BEGIN RECORDS

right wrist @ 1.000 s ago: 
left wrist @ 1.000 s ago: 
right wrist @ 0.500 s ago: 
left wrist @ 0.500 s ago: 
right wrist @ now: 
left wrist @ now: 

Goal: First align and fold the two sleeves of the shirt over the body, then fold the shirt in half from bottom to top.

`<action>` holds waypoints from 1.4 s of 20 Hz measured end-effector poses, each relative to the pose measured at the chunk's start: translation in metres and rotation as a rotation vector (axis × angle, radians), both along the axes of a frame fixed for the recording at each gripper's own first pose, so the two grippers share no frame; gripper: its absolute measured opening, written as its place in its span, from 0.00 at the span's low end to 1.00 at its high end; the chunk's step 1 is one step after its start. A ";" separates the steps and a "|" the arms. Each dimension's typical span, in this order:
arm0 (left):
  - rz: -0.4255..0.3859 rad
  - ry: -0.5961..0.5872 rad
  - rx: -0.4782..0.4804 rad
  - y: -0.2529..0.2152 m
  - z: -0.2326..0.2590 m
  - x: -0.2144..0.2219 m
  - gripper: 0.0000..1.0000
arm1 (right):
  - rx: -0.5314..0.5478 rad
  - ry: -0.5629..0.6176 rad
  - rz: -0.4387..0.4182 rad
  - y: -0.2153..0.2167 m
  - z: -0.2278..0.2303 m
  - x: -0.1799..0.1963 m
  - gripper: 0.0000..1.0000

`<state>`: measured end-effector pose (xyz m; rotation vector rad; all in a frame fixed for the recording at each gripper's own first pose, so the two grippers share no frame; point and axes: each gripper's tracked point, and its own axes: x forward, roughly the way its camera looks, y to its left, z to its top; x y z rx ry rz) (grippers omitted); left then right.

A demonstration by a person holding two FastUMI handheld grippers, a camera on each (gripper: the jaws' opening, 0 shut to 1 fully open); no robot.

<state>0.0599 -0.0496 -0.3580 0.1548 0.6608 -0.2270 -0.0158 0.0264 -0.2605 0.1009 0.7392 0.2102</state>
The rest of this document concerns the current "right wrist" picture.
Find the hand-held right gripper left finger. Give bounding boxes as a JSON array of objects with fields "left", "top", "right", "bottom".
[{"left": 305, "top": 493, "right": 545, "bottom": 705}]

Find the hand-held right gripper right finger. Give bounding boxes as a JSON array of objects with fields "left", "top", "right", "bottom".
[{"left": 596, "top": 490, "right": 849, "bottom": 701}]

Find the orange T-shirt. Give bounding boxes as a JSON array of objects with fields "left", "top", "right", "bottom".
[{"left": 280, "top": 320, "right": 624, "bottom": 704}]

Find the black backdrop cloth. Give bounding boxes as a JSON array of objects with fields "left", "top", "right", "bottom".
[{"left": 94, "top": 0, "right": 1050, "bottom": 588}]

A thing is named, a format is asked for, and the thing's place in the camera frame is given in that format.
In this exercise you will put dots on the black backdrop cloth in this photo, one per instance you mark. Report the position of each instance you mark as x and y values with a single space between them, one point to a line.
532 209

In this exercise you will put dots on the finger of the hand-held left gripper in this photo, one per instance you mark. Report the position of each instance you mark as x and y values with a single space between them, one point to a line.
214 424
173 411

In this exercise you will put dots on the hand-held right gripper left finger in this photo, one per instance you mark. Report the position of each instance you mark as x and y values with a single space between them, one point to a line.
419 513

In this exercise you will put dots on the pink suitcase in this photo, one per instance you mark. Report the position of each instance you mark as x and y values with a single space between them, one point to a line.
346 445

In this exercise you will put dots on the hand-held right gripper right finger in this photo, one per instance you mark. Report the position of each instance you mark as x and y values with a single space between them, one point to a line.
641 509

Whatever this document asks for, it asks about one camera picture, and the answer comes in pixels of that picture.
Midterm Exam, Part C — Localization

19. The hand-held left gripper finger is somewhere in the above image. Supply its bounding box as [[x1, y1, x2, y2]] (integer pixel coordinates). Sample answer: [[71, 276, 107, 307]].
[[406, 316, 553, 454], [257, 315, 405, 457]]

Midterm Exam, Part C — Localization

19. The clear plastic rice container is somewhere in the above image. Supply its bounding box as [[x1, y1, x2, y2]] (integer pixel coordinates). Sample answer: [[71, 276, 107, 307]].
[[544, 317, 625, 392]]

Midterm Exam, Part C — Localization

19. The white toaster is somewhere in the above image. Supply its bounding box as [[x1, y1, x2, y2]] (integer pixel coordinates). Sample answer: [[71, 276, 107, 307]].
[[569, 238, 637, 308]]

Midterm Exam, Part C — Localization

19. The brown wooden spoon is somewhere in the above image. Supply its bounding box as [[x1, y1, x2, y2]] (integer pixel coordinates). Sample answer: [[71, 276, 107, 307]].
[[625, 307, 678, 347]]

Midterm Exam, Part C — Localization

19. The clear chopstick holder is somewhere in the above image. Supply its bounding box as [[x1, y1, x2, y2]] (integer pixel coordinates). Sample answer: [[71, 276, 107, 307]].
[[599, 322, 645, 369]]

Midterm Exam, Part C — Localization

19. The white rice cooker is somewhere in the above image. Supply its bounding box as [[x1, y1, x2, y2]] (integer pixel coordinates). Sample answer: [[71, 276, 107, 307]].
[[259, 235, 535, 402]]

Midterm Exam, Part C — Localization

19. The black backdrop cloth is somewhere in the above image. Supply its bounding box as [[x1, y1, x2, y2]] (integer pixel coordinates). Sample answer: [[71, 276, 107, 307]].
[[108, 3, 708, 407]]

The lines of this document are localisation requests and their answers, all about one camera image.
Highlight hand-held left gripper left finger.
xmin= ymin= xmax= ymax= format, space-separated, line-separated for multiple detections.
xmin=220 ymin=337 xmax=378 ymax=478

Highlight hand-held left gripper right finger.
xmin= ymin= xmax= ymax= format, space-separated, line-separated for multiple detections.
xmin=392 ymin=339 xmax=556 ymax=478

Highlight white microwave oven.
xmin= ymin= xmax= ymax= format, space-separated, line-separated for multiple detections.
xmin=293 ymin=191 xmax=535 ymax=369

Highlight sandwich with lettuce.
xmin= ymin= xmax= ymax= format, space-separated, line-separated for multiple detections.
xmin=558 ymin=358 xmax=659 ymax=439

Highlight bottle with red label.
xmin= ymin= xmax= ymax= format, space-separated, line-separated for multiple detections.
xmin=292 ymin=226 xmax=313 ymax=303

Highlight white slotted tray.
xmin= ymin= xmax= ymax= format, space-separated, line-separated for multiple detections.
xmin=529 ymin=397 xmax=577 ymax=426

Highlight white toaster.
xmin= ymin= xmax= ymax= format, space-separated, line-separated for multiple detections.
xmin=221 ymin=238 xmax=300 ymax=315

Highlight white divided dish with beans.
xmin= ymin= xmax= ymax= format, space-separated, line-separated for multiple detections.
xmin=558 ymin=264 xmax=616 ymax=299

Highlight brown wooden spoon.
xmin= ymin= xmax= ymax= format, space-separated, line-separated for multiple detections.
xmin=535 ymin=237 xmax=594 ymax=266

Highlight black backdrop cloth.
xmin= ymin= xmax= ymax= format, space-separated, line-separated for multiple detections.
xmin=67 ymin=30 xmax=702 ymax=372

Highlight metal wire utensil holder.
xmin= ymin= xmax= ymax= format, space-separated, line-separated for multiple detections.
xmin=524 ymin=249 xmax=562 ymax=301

END RECORDS

TRY IT:
Using the records above, say how many lines contain the string "picture"; offer no other text.

WRITTEN RESPONSE:
2